In multi‑process MSBuild, if a task mutates environment variables that the build engine or static cache relies on, the change can have different effects:

  • It may have no immediate effect if the value was already captured (e.g., in Traits) or if static caches were initialized earlier using the original value.
  • It may change build behavior if the engine consults the variable after the mutation or some static caches were initialized later. Which is undesirable, as it can lead to build inconsistencies.
    Any subsequently created process would inherit the modified environment, so the change could affect build behavior there regardless.
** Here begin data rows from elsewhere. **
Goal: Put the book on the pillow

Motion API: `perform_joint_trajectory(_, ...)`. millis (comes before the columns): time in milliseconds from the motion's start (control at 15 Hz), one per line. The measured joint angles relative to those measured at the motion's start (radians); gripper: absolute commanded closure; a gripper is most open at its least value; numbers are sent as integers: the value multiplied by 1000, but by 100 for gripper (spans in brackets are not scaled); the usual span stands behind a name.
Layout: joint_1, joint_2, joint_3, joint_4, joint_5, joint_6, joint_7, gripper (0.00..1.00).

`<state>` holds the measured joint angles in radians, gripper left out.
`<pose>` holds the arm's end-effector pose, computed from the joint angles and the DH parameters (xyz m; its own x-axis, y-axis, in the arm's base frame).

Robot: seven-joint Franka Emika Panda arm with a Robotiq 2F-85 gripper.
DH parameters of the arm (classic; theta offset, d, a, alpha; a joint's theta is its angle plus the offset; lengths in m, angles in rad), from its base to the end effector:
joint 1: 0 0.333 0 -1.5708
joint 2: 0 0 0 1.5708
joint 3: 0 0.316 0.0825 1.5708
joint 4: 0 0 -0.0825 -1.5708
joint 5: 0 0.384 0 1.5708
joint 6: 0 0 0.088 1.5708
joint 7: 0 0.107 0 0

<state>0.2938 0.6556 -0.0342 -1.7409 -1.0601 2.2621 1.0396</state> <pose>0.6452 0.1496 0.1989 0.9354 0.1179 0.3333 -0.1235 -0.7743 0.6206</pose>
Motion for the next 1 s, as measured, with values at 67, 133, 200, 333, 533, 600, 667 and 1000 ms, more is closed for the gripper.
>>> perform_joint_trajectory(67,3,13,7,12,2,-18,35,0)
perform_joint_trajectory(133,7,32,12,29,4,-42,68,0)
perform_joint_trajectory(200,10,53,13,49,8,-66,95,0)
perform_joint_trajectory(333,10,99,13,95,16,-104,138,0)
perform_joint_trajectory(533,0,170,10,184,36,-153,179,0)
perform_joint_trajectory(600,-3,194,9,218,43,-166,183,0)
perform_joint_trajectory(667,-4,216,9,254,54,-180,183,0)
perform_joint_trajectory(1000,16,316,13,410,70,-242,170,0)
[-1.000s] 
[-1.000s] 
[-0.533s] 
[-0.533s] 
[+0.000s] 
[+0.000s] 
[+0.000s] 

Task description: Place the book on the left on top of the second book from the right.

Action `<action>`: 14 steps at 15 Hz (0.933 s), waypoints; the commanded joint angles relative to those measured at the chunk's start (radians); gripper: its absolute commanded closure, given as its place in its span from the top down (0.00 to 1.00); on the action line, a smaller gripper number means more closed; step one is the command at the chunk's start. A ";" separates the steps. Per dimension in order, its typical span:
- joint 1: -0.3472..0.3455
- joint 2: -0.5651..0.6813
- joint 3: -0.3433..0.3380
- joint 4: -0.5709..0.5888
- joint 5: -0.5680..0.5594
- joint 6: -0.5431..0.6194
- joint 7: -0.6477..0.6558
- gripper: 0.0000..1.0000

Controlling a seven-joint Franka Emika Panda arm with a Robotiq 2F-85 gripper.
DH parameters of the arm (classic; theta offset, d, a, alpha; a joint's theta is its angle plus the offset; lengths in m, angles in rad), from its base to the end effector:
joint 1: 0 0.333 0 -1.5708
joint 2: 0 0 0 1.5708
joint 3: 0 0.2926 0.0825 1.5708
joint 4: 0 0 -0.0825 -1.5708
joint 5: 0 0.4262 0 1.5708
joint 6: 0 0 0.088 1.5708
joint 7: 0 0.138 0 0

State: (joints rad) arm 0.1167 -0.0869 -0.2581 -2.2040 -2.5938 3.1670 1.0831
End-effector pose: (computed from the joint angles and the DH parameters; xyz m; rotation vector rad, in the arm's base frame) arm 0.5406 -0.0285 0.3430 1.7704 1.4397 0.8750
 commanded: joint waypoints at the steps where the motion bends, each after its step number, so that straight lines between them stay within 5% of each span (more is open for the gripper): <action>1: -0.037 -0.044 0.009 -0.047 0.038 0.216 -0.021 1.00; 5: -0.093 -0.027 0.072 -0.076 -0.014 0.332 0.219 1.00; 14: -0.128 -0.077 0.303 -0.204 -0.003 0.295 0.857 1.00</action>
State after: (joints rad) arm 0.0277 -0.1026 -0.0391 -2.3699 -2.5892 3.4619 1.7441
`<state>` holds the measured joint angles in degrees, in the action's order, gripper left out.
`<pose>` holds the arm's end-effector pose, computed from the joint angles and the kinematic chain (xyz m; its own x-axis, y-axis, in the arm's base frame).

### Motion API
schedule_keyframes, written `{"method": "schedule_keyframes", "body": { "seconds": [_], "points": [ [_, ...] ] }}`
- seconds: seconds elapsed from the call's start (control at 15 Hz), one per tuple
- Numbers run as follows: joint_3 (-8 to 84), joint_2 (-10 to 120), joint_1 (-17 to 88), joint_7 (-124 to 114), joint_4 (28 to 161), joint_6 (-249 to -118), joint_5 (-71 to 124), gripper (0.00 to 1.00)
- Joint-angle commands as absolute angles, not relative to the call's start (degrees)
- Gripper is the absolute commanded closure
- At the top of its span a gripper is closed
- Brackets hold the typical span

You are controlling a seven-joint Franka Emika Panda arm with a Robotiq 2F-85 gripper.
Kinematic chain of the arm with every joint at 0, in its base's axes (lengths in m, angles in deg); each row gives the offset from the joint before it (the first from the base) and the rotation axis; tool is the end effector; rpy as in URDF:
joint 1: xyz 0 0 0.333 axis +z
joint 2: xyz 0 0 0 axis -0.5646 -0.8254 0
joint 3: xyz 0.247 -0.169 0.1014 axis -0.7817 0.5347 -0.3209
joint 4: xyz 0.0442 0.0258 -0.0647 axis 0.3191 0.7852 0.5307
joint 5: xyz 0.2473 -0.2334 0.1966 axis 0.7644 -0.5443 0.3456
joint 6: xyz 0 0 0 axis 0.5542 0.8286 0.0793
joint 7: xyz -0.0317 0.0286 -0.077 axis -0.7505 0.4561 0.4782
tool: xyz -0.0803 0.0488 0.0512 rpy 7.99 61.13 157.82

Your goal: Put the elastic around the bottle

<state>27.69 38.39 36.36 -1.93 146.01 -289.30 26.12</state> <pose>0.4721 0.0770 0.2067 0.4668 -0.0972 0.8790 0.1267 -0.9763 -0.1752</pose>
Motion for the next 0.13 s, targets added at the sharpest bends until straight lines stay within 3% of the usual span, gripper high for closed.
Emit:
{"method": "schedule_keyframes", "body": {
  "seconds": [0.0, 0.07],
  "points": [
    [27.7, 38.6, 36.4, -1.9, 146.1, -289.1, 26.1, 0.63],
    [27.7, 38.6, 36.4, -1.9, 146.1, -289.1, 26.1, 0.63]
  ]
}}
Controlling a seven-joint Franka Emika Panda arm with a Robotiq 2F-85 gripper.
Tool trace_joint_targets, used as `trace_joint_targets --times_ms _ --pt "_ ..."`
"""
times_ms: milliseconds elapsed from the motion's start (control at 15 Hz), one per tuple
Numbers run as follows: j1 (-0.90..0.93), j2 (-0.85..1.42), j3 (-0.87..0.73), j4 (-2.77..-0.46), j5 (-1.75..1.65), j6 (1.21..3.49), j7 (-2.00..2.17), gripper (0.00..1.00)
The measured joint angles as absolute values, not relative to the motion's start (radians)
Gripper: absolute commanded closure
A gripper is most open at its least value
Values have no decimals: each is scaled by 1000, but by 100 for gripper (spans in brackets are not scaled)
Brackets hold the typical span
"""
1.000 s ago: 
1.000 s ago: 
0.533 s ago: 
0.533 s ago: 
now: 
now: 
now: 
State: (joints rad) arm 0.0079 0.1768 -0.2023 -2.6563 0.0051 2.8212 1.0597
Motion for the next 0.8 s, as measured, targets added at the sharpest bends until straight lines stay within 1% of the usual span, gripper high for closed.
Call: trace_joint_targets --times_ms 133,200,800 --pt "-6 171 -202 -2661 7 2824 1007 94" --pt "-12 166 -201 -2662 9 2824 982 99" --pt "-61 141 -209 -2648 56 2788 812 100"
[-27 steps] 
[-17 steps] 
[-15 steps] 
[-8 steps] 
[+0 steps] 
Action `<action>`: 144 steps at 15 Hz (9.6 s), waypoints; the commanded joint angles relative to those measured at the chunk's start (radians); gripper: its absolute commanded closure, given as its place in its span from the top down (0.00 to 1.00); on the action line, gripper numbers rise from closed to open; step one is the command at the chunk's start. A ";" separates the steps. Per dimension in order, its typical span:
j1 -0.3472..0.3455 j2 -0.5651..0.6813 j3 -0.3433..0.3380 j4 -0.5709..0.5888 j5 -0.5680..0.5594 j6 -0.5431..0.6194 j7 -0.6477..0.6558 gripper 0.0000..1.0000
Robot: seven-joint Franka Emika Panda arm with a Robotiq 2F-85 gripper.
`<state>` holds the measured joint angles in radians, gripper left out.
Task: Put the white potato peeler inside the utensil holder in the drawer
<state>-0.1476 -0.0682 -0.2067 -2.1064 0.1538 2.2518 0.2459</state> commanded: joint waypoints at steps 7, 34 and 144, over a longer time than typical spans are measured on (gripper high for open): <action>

In multi-threaded MSBuild, if a task changes environment variables via the TaskEnvironment API, it will not affect the build engine’s behavior - the engine doesn’t use TaskEnvironment nor the static caches, as the process environment variables always would be used to populate those.
If the task causes a new process to be spawned, that child process would use the modified environment. So, engine protection from the env variable that.

So, there is a behavioral difference between the two modes, and it is inevitable. We cannot, and should not, make the build engine rely on the environment variables set by tasks, since different threads could set different values. The old behavior is inherently timing‑dependent and potentially inconsistent, depending on when projects or tasks run.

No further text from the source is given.